Required work:
From the entries provided below, copy each line that contains the word "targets".

Extracted data:

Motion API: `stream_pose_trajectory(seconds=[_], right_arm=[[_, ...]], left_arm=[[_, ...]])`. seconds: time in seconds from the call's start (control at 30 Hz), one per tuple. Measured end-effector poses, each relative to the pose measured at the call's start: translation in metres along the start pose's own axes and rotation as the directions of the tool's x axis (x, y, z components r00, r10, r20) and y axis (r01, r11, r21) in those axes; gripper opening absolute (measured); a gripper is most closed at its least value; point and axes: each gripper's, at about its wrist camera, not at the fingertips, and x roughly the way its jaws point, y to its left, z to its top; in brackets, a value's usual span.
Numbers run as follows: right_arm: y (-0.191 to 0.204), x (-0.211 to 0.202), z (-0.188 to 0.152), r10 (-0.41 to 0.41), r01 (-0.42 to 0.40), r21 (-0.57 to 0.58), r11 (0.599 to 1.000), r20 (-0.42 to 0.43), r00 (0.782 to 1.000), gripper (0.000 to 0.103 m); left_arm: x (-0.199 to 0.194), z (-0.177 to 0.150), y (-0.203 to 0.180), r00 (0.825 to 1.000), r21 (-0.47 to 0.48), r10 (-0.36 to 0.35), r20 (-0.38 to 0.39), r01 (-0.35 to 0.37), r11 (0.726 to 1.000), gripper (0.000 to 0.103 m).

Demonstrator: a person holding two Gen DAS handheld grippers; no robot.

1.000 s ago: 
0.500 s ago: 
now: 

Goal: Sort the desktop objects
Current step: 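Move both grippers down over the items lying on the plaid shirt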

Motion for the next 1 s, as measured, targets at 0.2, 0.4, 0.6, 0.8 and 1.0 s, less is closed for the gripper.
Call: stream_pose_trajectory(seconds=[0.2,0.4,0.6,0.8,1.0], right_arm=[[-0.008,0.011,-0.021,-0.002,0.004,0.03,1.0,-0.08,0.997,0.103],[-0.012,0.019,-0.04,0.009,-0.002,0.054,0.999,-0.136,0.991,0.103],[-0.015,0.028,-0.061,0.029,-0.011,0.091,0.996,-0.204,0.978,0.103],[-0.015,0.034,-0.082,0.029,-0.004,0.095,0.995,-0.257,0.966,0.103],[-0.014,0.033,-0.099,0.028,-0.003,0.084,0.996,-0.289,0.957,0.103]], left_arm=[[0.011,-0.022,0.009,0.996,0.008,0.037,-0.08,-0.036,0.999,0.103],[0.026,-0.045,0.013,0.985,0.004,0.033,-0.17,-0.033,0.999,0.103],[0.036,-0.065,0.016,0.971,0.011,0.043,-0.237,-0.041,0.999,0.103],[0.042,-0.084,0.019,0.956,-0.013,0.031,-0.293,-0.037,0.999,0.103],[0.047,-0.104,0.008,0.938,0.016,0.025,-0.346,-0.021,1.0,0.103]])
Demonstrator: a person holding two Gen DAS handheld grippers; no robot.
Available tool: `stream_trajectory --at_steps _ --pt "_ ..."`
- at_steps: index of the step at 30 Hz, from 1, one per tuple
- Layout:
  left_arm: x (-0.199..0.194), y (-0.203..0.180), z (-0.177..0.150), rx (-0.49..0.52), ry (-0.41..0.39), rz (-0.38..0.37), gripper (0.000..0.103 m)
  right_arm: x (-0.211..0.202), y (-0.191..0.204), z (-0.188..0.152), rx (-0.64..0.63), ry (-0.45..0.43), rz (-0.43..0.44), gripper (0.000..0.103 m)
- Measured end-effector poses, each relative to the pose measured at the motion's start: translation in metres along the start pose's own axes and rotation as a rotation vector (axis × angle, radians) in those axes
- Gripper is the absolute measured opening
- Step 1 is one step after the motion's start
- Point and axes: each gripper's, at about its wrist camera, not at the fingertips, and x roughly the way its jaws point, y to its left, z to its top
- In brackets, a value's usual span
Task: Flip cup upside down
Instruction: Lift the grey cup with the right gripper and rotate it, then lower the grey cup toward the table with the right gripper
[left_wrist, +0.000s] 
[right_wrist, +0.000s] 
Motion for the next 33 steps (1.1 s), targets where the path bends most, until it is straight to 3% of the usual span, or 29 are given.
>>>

Exercise answer:
Motion for the next 1 s, as measured, targets at 0.2, 0.4, 0.6, 0.8 and 1.0 s, less is closed for the gripper.
Motion for the next 33 steps (1.1 s), targets where the path bends most, until it is straight to 3% of the usual span, or 29 are given.

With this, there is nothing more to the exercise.